Count how many lines of the data below contain the string "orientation"; the reply should be that number alone.

[Items from a data source]
----------------

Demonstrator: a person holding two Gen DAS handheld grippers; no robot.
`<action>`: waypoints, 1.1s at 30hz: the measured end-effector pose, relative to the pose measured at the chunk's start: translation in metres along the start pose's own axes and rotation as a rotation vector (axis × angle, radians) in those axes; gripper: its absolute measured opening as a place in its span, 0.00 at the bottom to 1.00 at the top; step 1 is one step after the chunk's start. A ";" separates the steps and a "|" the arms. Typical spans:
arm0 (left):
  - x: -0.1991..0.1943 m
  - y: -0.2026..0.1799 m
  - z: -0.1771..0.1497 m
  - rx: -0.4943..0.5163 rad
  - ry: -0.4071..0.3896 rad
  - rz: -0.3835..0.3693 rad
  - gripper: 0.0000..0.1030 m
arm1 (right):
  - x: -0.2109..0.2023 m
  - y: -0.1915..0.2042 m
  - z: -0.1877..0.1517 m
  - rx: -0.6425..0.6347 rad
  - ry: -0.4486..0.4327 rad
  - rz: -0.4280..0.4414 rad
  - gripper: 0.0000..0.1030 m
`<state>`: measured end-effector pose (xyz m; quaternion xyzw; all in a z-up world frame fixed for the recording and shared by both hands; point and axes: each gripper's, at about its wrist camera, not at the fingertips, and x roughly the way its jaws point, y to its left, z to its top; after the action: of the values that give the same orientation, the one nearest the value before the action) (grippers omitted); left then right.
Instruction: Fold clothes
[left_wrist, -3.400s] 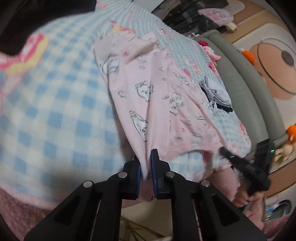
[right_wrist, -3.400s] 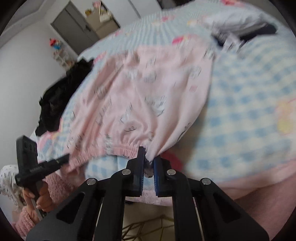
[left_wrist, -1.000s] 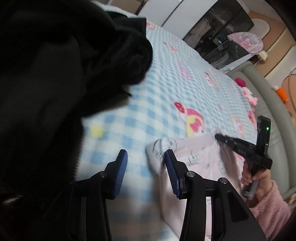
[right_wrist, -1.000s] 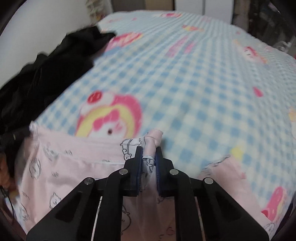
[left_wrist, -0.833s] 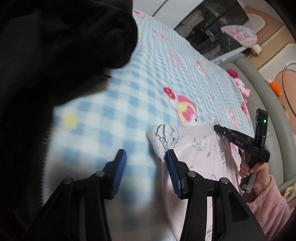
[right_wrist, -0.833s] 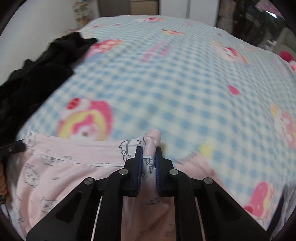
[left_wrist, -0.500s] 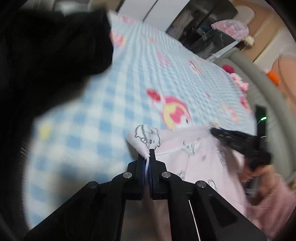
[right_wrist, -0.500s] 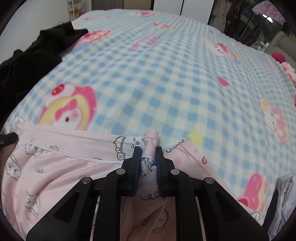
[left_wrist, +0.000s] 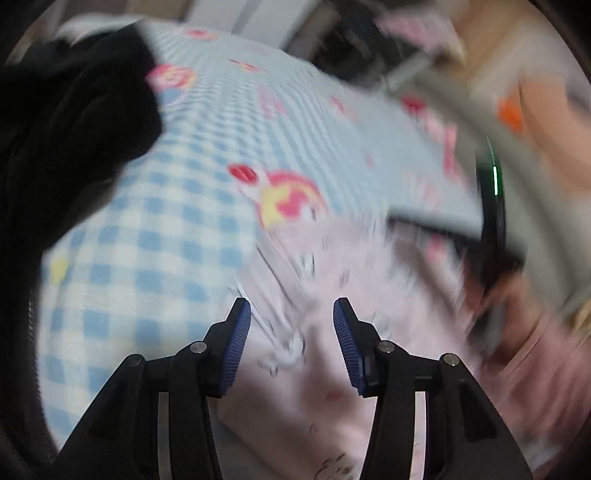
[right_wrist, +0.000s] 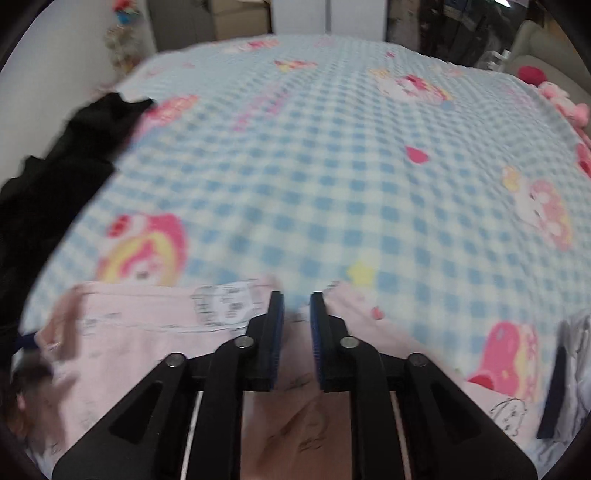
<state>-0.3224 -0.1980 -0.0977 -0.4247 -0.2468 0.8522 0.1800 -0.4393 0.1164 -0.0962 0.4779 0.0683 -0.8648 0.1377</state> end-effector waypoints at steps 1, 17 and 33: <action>-0.002 0.003 0.001 -0.007 -0.022 0.021 0.44 | -0.002 0.005 0.000 -0.020 -0.005 0.020 0.25; 0.020 -0.010 0.000 0.128 0.023 0.177 0.05 | 0.036 0.022 -0.009 -0.028 0.095 0.152 0.04; 0.022 0.036 0.015 -0.008 0.050 0.169 0.11 | 0.044 0.032 0.000 -0.092 0.122 0.188 0.23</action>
<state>-0.3510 -0.2201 -0.1249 -0.4657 -0.2092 0.8526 0.1118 -0.4519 0.0786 -0.1334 0.5269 0.0711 -0.8135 0.2358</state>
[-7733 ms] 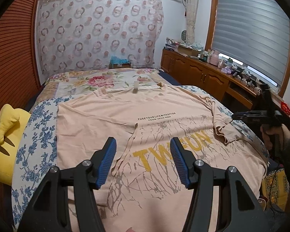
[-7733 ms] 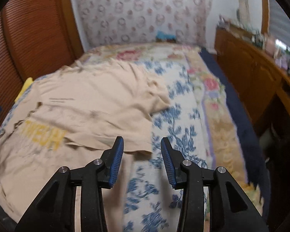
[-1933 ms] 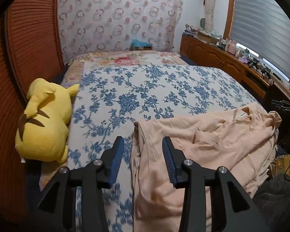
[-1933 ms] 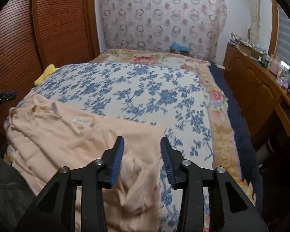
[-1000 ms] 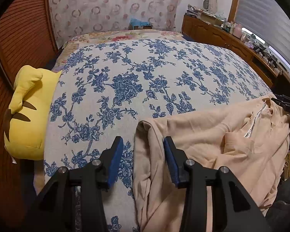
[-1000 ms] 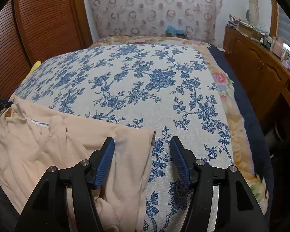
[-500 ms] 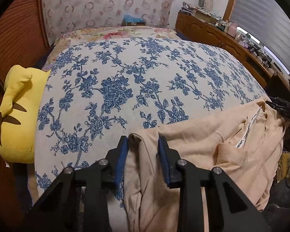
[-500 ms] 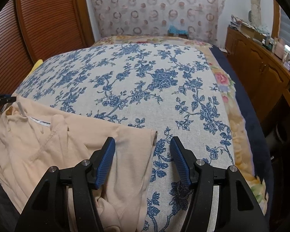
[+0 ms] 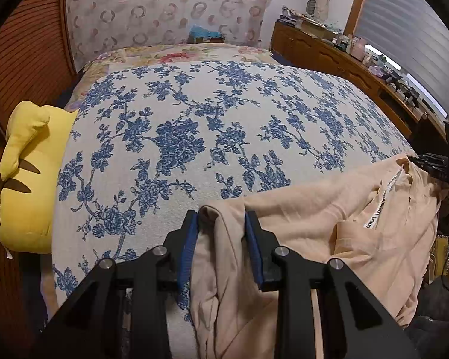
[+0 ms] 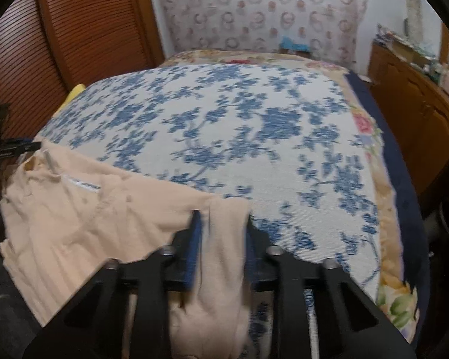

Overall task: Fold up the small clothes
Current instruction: 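Grasp the folded shirt edge again with both grippers, then lift the peach T-shirt high with both grippers, holding it spread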

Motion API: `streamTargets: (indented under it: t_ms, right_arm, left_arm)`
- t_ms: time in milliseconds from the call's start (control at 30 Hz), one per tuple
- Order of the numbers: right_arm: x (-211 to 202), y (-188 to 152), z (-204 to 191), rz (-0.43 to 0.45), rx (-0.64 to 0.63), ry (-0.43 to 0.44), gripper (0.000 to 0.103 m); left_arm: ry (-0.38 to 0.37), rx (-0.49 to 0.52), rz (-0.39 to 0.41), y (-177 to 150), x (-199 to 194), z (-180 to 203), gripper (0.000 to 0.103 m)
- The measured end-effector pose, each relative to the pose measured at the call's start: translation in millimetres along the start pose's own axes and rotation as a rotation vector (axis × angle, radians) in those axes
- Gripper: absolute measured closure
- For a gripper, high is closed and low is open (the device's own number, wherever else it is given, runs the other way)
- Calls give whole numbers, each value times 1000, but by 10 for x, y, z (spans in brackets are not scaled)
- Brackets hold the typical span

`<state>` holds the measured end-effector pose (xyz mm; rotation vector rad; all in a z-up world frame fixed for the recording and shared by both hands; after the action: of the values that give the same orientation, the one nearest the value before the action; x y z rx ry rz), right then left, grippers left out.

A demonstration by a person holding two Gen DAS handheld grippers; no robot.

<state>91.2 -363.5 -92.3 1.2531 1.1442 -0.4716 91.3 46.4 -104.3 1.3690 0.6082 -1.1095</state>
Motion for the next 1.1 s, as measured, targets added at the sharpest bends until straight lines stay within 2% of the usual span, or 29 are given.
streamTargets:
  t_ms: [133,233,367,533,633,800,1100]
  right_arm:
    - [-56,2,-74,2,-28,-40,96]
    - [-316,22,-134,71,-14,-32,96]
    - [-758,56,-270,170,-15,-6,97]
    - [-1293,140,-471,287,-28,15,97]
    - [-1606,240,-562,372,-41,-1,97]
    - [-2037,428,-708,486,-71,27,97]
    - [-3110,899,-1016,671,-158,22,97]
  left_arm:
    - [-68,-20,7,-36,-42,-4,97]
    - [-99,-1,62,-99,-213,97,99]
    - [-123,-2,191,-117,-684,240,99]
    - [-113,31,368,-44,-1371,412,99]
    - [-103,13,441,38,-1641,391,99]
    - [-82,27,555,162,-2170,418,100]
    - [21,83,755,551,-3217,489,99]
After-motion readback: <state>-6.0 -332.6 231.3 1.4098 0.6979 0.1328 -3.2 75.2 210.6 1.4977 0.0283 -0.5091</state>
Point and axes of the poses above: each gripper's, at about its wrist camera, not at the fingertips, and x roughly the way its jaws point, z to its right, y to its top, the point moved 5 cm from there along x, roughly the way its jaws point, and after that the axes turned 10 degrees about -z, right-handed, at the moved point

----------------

*Task output*: 2